Julie answered for her. “We checked. Everything seems to be there.”
“Speaking of money,” Diamond said to Trish as if she had brought up the subject herself, “we’ll need to look at the bank account and your credit card statements. You do have a credit card? How are you placed financially? I’m not being nosy. We need to know.” He knew, but he wanted to question her on the details.
“We’re solvent,” she answered without looking up.
He hadn’t Julie’s talent for easing out the information. “Your husband must have been given a lump sum when he was made redundant.”
She only nodded, so he talked on.
“It seems generous at the time, but it soon goes, I dare say. Where do you keep the statements?”
“They should still be in the front room if your people haven’t taken them away.”
“Would you mind?” he asked her.
In the short interval when Trish was out of the room, Diamond asked Julie what she had learned of importance.
“Glenn was up to something that she didn’t care for,” said Julie. “I think we touched a raw nerve asking if he had been two-timing her with some other woman.”
“You touched the nerve,” he said. “That was your contribution.”
Julie flushed slightly. She wasn’t used to credit from Peter Diamond. “Anyway, she’s suspicious, but she isn’t sure.”
“She wouldn’t have stuck a knife in his back unless she was damned sure.”
Trish returned and handed across the statements. He studied them. “High standard of living. Shopping at the best boutiques. Meals out at Clos du Roy and the Priory. A holiday in the south of France.”
“That’s the way we chose to spend our money.”
“But it doesn’t seem to have hit your bank balance.”
“Glenn had his redundancy cheque.”
“What’s this restaurant in Exeter that you visited twice in August?”
“The Lemon Tree? We often eat there after visiting his brother.
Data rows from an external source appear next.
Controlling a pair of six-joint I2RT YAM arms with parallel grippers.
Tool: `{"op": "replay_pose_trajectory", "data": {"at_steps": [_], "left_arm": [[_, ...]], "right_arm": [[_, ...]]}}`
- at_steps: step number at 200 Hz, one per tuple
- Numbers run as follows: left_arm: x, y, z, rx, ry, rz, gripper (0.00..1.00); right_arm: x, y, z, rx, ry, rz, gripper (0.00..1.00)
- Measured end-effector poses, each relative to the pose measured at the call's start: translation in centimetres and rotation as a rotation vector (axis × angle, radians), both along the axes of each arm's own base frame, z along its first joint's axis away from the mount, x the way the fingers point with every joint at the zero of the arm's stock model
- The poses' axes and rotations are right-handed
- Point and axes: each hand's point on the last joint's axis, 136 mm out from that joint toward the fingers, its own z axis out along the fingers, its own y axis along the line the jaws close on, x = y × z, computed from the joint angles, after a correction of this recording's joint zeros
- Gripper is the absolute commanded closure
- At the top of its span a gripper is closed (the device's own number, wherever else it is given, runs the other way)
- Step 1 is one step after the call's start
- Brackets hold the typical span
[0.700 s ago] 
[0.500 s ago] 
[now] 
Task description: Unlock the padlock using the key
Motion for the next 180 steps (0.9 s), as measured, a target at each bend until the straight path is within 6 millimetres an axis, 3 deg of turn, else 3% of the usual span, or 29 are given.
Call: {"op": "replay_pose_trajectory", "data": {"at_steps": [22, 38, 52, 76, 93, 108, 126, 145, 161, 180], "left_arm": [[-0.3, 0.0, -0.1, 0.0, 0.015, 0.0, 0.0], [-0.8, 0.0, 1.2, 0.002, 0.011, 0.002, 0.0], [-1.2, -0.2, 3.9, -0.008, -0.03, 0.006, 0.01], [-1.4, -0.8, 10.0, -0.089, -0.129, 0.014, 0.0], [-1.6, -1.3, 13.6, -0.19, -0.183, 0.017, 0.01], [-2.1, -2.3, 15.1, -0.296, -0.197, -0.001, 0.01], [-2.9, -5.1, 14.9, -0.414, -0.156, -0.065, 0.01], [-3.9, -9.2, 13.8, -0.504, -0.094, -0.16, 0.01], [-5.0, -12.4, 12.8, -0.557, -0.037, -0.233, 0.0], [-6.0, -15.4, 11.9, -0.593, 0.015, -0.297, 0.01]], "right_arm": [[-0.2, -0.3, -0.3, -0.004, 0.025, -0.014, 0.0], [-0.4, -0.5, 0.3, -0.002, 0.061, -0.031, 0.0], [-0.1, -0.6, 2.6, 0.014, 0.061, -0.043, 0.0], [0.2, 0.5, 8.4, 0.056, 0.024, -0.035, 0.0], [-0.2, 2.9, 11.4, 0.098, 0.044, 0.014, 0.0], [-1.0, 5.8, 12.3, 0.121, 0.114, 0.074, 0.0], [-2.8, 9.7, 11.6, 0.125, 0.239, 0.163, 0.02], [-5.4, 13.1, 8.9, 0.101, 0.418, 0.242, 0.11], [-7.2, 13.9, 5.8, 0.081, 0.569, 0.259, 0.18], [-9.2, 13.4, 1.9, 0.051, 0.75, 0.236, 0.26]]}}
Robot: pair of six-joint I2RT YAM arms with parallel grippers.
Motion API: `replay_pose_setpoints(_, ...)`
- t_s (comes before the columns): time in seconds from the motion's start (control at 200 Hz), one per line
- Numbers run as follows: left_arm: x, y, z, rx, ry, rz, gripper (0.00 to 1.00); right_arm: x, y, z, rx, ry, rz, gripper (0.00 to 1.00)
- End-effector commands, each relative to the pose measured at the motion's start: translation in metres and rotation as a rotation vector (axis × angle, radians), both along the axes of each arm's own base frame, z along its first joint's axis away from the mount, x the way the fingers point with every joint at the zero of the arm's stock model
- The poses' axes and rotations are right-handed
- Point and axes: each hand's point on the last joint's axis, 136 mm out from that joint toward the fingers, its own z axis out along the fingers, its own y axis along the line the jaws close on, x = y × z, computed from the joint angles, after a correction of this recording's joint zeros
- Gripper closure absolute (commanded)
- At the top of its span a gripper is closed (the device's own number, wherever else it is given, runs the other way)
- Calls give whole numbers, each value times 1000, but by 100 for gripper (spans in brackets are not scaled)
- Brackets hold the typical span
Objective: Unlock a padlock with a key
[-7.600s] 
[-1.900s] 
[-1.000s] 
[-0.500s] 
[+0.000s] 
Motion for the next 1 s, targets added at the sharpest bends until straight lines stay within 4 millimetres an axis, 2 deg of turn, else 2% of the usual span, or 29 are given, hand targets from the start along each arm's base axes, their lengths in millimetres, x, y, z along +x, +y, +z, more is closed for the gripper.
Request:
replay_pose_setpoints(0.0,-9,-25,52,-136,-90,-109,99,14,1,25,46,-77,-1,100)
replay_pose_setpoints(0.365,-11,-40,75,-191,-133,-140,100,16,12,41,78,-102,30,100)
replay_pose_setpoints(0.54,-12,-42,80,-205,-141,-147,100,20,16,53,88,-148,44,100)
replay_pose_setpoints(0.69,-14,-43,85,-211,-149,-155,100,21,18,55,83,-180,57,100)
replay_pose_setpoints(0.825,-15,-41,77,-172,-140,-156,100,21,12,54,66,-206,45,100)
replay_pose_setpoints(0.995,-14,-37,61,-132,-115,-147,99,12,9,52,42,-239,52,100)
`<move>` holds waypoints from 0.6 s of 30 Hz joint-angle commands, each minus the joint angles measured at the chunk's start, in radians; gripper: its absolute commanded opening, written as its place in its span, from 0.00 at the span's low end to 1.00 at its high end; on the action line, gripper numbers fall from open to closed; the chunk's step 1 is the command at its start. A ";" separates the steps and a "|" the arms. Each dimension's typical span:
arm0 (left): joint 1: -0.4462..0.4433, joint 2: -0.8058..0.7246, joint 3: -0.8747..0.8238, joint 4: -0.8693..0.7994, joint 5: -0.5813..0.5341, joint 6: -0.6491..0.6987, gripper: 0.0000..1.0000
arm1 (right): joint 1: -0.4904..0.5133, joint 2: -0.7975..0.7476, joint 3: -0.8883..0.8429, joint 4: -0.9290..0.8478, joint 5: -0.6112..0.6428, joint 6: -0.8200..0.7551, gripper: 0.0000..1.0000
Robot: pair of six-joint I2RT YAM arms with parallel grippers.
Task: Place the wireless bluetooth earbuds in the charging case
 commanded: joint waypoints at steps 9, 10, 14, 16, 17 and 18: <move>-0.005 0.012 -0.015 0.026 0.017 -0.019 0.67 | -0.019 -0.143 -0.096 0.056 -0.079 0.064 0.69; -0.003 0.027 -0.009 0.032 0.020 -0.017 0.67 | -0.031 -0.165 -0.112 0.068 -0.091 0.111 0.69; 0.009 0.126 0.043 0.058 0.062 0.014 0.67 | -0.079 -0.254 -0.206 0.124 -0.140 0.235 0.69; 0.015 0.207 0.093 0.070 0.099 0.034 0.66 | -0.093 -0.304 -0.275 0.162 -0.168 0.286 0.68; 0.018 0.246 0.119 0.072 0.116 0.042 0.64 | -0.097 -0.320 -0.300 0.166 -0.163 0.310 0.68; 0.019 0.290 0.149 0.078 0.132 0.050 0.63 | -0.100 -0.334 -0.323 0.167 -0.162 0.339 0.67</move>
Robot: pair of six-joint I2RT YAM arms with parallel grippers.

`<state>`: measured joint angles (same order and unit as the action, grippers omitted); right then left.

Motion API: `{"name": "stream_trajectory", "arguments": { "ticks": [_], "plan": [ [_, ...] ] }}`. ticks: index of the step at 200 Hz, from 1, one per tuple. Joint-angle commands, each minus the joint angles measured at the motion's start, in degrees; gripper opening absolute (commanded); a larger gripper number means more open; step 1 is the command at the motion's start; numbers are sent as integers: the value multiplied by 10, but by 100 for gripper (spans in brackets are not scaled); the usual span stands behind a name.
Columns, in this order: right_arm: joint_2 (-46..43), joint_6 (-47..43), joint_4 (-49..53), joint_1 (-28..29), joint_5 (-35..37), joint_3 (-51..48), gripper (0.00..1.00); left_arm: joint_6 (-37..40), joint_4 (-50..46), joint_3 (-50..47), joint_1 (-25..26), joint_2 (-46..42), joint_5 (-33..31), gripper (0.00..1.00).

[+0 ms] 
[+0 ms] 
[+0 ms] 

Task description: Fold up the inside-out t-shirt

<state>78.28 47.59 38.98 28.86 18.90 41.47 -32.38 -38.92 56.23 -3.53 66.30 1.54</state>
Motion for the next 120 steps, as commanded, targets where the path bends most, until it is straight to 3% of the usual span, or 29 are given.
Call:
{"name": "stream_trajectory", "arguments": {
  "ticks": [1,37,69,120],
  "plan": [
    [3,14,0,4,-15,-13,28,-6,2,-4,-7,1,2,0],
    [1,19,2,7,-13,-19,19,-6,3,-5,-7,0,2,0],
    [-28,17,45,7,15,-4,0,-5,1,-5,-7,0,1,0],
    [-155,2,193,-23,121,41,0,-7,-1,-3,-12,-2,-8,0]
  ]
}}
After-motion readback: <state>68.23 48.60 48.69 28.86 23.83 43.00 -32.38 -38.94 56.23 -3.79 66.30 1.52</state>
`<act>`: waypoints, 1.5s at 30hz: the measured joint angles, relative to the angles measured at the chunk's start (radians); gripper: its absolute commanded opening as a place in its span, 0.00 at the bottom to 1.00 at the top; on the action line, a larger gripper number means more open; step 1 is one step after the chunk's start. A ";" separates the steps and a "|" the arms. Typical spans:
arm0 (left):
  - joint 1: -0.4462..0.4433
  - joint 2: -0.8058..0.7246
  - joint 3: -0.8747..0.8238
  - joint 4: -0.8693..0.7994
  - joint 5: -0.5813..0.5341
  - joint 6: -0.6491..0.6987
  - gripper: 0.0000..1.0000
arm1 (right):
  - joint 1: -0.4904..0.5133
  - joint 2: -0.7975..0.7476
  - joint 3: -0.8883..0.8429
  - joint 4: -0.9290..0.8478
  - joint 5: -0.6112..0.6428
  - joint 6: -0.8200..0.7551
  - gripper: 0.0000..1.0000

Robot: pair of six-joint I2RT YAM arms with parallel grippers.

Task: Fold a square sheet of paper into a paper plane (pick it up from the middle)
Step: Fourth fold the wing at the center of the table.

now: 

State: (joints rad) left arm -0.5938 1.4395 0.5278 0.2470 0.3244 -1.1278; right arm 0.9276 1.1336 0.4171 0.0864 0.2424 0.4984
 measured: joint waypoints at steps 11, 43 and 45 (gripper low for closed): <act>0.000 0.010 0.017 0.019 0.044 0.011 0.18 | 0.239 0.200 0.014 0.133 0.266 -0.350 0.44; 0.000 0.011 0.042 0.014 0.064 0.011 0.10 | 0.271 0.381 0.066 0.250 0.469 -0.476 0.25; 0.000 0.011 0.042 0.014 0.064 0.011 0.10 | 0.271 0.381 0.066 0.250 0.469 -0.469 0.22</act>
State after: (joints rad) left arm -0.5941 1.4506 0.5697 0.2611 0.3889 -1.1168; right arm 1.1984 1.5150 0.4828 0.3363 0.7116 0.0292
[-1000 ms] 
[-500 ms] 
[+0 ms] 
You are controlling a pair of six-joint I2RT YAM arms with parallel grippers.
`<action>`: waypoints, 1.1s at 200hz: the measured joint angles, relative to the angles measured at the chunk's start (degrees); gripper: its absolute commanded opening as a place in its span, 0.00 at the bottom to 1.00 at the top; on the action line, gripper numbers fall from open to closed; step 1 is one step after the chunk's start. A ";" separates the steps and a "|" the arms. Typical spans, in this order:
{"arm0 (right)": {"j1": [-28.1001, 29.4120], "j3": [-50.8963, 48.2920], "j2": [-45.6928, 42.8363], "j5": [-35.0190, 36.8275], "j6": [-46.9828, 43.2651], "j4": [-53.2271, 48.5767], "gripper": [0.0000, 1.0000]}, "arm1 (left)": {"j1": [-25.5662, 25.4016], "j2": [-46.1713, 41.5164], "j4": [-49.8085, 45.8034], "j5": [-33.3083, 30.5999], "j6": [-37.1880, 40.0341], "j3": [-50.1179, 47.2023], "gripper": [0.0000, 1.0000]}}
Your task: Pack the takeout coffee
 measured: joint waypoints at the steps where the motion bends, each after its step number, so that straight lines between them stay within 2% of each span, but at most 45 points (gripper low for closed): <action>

Alec’s home is a working paper mill, a lovely old place in the country near Torquay, but he forgets that people need to eat.”
“I can take a hint. We’ll get you back to your sister’s,” said Diamond.
Seated in the front, whilst Julie drove, he tried drawing out Trish by talking about the pressures that nurses had to work under. “My own health is pretty good, thank God, but in this line of work you get to see the insides of hospitals all too often. The RUH is one of the better ones. I still wouldn’t care to be a nurse.”
She didn’t comment. Perhaps she found it hard to imagine the big policeman nursing anyone.
“How long have you worked there, Mrs Noble?”
“Three years.”
“And before that?”
“Frenchay.”
Another local hospital, in Bristol.
“It’s a vocation, isn’t it?” Diamond rambled on. “Nursing isn’t a job, it’s a vocation. So is doctoring. Better paid, but still a vocation. I’m less sure about some of the others who work in hospitals. The administrators. It’s out of proportion. All those managers.”
She didn’t take his pause as an invitation to join in.
“They tell me the Health Service managers are the only lot who are on the increase,” he said. “Oh, and counsellors. Counselling is the biggest growth industry of all. We need it for everything these days. Child care, education, careers, marriage, divorce, unemployment, alcoholism, bereavement. I don’t know how we managed before. If there’s a major disaster — a train crash or a flood — the first thing they announce after the number of deaths is that counsellors are with the families. We even have counsellors for the police. Some-thing ugly comes our way, like a serial murder case, or child abuse, and half the murder squad are reckoned to need counselling. Watch out for the counsellors, Mrs Noble. If they haven’t found you yet, you may be sure they’re about to make a case study of you.”
She didn’t respond. She was looking out of the window.
“Me, too, probably,” said Diamond.
“Give me the dope on the Porterfields,” Diamond asked as Julie steered the car out of the police station yard and headed for Widcombe Hill. On his instruction, she’d spent the last hour checking.
“They’ve lived in Bath for the last five years. Moved out of a terraced house in Bear Flat at the end of 1993 and into this mansion by the golf course. There must be good profits in car parts.”
He grunted his assent. “You’re talking to a man who just had to buy a set of new tyres.”